• Task item
Return the data word for word. Pictures are to be omitted.

• Raw data
+ + + + + + +

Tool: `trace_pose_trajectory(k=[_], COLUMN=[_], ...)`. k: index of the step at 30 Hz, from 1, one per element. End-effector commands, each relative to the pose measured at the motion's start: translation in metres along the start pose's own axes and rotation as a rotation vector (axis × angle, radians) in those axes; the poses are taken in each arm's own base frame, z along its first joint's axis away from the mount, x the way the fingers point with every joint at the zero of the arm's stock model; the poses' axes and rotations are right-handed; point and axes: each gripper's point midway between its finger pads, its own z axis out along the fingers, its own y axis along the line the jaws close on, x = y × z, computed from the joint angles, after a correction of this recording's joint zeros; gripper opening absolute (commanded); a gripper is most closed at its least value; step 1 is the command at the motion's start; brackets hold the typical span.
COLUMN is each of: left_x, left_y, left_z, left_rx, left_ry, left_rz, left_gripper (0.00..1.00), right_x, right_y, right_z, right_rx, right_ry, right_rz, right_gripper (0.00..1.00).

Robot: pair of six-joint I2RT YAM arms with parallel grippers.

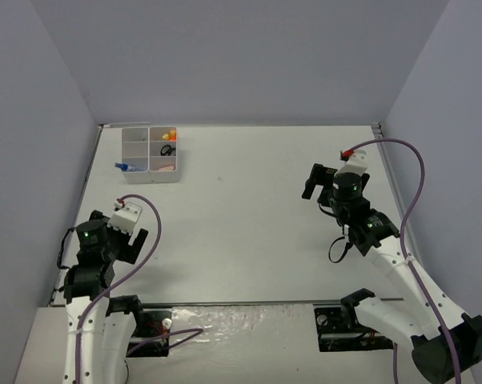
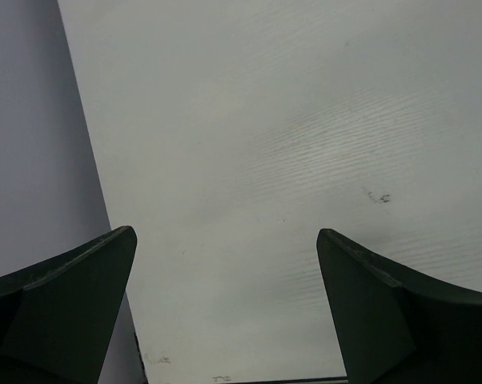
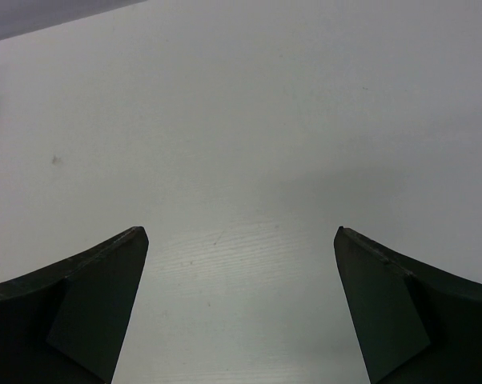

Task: Sort the stationery into containers
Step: Reset both arms

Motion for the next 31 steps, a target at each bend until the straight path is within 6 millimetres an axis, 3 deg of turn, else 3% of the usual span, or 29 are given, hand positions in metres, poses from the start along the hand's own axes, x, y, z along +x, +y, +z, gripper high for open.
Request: trace_pose_trajectory(k=[1,18,31], left_x=[-0.012,-0.003,-0.003], left_y=[0.035,0.022,0.018], left_z=[-0.008,-0.009,-0.008], left_rx=[-0.200,-0.142,-0.122], left_ry=[-0.072,-0.079,-0.082], left_rz=[-0.054,-0.034,-0.027], left_gripper=[0.95,0.95,0.95], right_x=[-0.014,-0.017,-0.035], right_y=[-0.003,-0.004,-0.013], right_z=[-0.004,-0.006,-0.028], right_rx=[0.018,0.015,0.014], right_ry=[-0.071,-0.080,-0.185], right_rz=[0.047,0.031,0.062], right_gripper=[1.00,1.00,0.99])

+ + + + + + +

• Written answer
Tool: `trace_pose_trajectory(k=[_], COLUMN=[_], ...)`. k: index of the step at 30 Hz, from 1, one per element. End-effector commands, each relative to the pose measured at the motion's start: translation in metres along the start pose's own axes and rotation as a rotation vector (axis × angle, radians) in those axes; the poses are taken in each arm's own base frame, z along its first joint's axis away from the mount, x the way the fingers point with every joint at the zero of the arm's stock model; the poses' axes and rotations are right-handed; point and axes: each gripper's point midway between its finger pads, its own z axis out along the fingers, its own y axis along the line the jaws close on, x = y × z, computed from the joint angles, after a correction of this recording's joint zeros; gripper opening absolute (commanded); a gripper is most closed at its least value; step 1 is the command at the motion's start; brackets hold the typical span.
COLUMN is each of: left_x, left_y, left_z, left_rx, left_ry, left_rz, left_gripper (0.00..1.00), right_x, right_y, right_z, right_rx, right_ry, right_rz, right_gripper (0.00..1.00).

Robot: pair of six-joint I2RT YAM arms with parallel grippers.


Task: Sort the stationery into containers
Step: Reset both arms

Motion for the next 31 steps, a target at each bend until the straight path is within 6 millimetres an axis, 3 deg of turn, else 3% of the usual span, or 29 are given, hand positions in metres, poses from the start along the hand's own axes, x, y, z along +x, +y, +z, gripper high for open.
Request: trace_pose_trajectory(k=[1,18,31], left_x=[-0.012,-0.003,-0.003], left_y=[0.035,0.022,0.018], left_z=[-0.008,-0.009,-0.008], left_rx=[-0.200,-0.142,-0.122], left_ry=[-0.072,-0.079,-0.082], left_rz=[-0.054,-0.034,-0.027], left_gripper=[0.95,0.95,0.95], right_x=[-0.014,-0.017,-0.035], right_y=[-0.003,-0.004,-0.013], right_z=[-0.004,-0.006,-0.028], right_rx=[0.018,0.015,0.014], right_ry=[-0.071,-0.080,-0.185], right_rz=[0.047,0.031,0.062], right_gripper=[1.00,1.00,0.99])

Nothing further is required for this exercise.